TASK PROMPT: After finding the line containing "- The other" below, please output that line and each following one through the line containing "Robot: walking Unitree", exactly as written.

EXCERPTED DATA:

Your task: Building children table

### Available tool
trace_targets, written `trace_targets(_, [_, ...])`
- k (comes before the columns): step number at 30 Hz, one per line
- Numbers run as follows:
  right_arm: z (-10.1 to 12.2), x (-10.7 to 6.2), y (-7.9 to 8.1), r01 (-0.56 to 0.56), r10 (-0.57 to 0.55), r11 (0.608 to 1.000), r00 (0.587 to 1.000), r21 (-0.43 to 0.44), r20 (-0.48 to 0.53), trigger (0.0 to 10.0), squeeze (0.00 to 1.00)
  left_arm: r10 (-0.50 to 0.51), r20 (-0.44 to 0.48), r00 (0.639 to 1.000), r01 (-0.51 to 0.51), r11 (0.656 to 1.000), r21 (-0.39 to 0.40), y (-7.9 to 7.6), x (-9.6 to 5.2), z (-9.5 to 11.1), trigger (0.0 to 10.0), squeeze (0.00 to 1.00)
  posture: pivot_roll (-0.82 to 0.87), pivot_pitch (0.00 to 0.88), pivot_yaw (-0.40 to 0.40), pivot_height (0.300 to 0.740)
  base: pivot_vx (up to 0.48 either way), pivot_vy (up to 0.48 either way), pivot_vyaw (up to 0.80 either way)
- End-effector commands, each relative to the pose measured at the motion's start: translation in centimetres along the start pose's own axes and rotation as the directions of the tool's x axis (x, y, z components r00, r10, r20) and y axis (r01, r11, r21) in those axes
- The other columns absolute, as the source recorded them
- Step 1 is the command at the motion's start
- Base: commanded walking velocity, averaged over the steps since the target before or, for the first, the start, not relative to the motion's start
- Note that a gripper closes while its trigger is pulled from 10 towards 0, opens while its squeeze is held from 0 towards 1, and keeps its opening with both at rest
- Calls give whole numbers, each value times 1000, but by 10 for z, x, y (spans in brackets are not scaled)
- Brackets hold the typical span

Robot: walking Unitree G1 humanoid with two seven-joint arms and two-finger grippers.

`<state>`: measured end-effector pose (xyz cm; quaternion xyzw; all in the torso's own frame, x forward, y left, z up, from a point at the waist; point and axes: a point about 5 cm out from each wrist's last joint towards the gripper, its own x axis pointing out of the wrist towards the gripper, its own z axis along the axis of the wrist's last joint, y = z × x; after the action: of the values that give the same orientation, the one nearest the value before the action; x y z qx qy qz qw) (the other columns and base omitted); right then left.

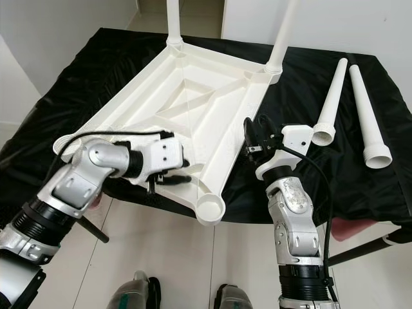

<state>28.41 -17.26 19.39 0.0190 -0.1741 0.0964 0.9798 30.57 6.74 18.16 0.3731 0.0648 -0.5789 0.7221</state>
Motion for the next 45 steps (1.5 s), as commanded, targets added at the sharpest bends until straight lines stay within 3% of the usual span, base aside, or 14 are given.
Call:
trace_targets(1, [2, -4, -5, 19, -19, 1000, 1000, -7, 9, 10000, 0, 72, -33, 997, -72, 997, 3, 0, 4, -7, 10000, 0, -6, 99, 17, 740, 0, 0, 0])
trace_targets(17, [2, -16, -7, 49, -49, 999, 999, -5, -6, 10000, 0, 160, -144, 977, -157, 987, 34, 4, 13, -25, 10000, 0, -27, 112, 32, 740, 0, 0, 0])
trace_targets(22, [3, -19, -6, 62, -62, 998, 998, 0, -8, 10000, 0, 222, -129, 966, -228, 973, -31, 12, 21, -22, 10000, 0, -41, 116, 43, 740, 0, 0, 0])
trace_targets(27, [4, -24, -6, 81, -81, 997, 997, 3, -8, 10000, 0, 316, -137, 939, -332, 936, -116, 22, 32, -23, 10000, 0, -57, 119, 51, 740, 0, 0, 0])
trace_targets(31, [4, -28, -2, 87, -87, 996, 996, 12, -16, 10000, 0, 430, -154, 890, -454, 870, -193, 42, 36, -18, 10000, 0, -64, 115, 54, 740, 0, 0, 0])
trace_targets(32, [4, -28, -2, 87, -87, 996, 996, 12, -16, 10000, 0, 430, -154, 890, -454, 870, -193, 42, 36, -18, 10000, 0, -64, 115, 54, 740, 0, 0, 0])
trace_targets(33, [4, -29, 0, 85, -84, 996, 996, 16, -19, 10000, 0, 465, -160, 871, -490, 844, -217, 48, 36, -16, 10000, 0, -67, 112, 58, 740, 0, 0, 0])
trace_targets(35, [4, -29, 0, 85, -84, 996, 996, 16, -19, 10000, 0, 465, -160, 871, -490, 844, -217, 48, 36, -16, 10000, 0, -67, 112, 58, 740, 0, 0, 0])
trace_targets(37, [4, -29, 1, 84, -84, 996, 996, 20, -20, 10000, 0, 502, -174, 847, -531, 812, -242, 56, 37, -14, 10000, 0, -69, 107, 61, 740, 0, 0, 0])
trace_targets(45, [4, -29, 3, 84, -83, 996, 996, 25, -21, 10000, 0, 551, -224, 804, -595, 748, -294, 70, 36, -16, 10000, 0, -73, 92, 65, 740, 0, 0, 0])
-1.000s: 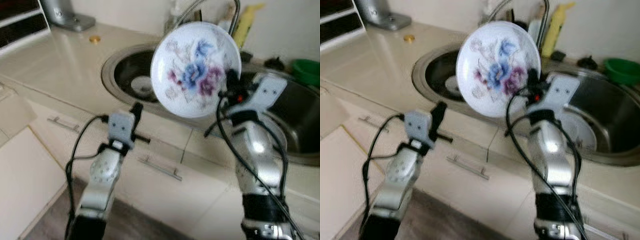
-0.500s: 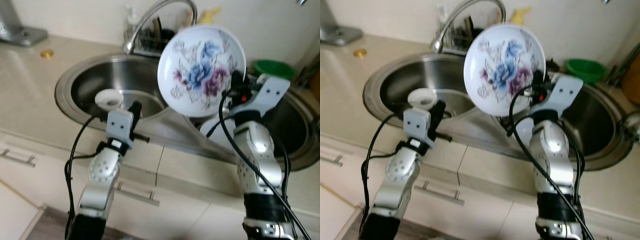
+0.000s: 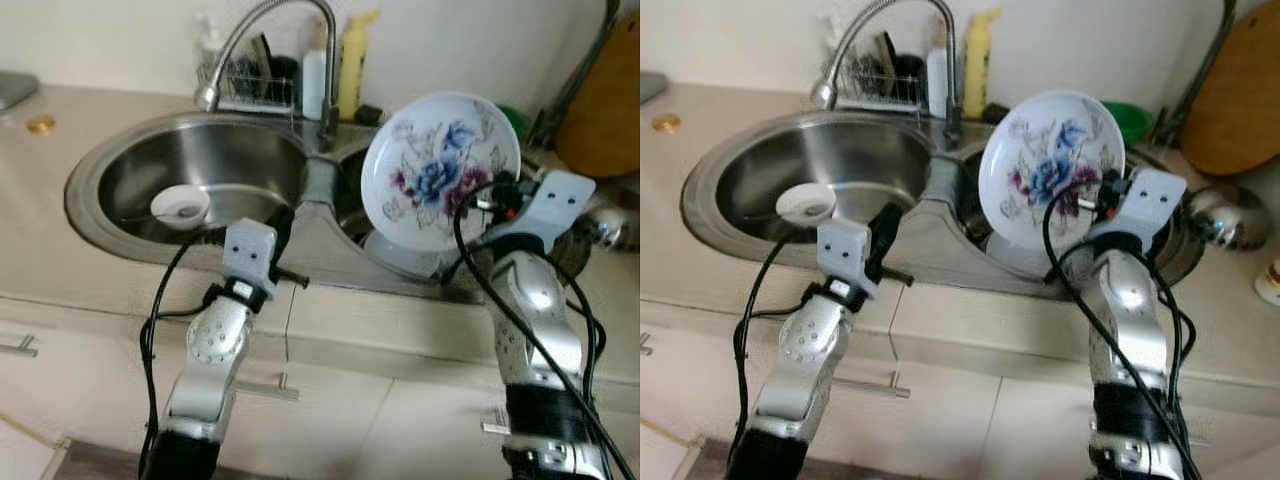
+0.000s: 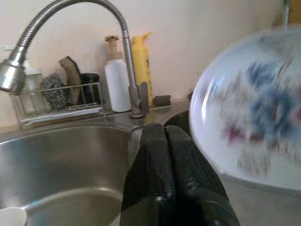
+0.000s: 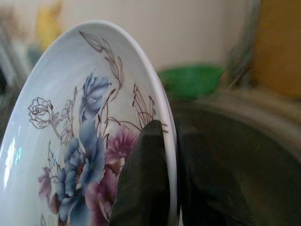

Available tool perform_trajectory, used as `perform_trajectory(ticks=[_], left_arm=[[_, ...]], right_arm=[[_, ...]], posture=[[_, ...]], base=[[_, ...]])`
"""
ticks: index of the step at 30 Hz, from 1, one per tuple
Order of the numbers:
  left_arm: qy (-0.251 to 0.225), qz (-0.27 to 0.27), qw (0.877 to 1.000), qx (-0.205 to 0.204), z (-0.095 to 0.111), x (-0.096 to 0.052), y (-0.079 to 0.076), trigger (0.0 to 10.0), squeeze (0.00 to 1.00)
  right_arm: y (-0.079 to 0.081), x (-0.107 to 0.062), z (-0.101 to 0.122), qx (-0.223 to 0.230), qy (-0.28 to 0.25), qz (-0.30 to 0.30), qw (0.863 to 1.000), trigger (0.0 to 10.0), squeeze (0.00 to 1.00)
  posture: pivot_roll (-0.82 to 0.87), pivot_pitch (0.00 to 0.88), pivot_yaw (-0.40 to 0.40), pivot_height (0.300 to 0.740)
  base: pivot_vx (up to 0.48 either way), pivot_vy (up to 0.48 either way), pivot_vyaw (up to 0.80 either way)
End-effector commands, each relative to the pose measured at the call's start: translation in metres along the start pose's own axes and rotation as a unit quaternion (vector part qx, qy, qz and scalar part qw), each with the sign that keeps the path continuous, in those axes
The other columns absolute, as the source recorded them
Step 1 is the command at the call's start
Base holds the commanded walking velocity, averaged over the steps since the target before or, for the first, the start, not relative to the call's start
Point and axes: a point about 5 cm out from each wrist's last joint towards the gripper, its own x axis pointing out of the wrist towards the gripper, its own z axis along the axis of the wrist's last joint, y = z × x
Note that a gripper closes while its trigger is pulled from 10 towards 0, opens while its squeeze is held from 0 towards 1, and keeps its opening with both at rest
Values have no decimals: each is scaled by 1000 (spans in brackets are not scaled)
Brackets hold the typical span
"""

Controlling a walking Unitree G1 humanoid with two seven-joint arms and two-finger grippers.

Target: Kitchen organization

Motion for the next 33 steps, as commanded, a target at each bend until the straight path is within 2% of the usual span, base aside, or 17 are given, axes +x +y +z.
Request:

EXPECTED ANSWER:
- The other columns absolute, as the source recorded them
- Step 1 is the command at the motion's start
- Base: commanded walking velocity, averaged over the steps since the target before or, for the first, the start, not relative to the motion's start
- Note that a gripper closes while its trigger is pulled from 10 towards 0, opens while its squeeze is held from 0 towards 1, and keeps its opening with both at rest
- Calls give whole numbers, each value times 1000, but by 10 for z, x, y (spans in brackets are not scaled)
- Brackets hold the typical span

Robot: walking Unitree G1 humanoid with two seven-joint arms and two-finger grippers.

The exercise ends with this answer.